Bölinger, D., & Gollisch, T. (2012). Closed-loop measurements of iso-response stimuli reveal dynamic nonlinear stimulus integration in the retina. Neuron, 73(2), 333-346. doi:10.1016/j.neuron.2011.10.039.

Cite as: https://hdl.handle.net/11858/00-001M-0000-000F-50C4-9

Abstract

Neurons often integrate information from multiple parallel signaling
streams. How a neuron combines these inputs largely determines its
computational role in signal processing. Experimental assessment of
neuronal signal integration, however, is often confounded by
cell-intrinsic nonlinear processes that arise after signal integration
has taken place.

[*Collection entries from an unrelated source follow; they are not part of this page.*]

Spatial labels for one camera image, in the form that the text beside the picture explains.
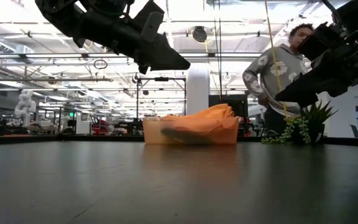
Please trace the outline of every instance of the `orange cloth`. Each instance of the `orange cloth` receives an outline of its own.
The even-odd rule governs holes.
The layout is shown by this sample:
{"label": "orange cloth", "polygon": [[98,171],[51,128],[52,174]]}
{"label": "orange cloth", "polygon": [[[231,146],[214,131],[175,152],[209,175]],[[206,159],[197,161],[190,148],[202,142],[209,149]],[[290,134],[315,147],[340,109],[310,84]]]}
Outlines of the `orange cloth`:
{"label": "orange cloth", "polygon": [[206,136],[214,142],[225,142],[227,134],[237,136],[238,118],[228,104],[212,106],[199,113],[188,116],[166,116],[169,128],[176,131],[188,131],[199,136]]}

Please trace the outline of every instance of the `potted plant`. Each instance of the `potted plant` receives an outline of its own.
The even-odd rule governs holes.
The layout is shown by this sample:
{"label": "potted plant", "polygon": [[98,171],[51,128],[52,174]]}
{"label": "potted plant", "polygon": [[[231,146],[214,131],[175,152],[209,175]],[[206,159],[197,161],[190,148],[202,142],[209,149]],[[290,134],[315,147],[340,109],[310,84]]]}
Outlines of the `potted plant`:
{"label": "potted plant", "polygon": [[321,101],[318,106],[313,104],[310,108],[301,110],[300,116],[287,119],[287,127],[281,136],[275,138],[263,138],[264,144],[283,144],[285,142],[294,142],[296,144],[317,143],[324,133],[324,122],[334,115],[333,107],[328,107],[329,102],[321,107]]}

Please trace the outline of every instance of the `chair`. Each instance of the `chair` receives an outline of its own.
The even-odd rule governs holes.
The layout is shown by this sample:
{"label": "chair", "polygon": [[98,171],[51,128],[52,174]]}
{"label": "chair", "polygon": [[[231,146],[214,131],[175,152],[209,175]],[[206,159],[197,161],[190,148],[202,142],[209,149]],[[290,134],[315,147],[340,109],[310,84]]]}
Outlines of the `chair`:
{"label": "chair", "polygon": [[358,138],[358,130],[357,130],[357,127],[353,124],[350,124],[351,128],[352,128],[352,131],[353,131],[353,134],[354,134],[354,137],[355,138]]}

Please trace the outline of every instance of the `metal frame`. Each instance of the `metal frame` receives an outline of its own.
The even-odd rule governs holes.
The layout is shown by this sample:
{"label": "metal frame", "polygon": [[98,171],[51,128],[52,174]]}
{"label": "metal frame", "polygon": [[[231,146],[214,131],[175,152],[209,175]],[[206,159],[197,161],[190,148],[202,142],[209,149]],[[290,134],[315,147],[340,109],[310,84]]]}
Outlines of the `metal frame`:
{"label": "metal frame", "polygon": [[[142,80],[146,80],[146,82],[142,85],[141,88],[139,88],[139,81],[142,81]],[[153,80],[155,82],[169,82],[170,80],[174,80],[178,85],[179,83],[177,82],[177,80],[182,80],[185,82],[185,86],[184,87],[181,87],[178,89],[178,91],[184,91],[185,93],[185,97],[184,97],[184,100],[185,100],[185,115],[186,115],[186,78],[168,78],[168,77],[157,77],[157,78],[141,78],[139,77],[136,81],[136,121],[139,120],[139,90],[141,90],[150,80]]]}

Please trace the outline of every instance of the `white robot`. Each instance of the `white robot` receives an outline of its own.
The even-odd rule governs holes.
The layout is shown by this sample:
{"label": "white robot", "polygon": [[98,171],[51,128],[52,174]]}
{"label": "white robot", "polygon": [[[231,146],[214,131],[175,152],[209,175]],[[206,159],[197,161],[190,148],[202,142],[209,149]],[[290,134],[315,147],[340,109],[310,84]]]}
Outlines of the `white robot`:
{"label": "white robot", "polygon": [[30,113],[34,113],[37,109],[35,101],[31,100],[33,91],[22,90],[22,94],[19,95],[19,102],[15,107],[15,117],[23,119],[23,127],[30,125]]}

To overcome this problem and determine how ganglion
cells in the salamander retina integrate visual contrast over space, we
used automated online analysis of recorded spike trains and closed-loop
control of the visual stimuli to identify different stimulus patterns
that give the same neuronal response. These iso-response stimuli
revealed a threshold-quadratic transformation as a fundamental
nonlinearity within the receptive field center. Moreover, for a subset
of ganglion cells, the method revealed an additional dynamic
nonlinearity that renders these cells particularly sensitive to
spatially homogeneous stimuli. This function is shown to arise from a
local inhibition-mediated dynamic gain control mechanism.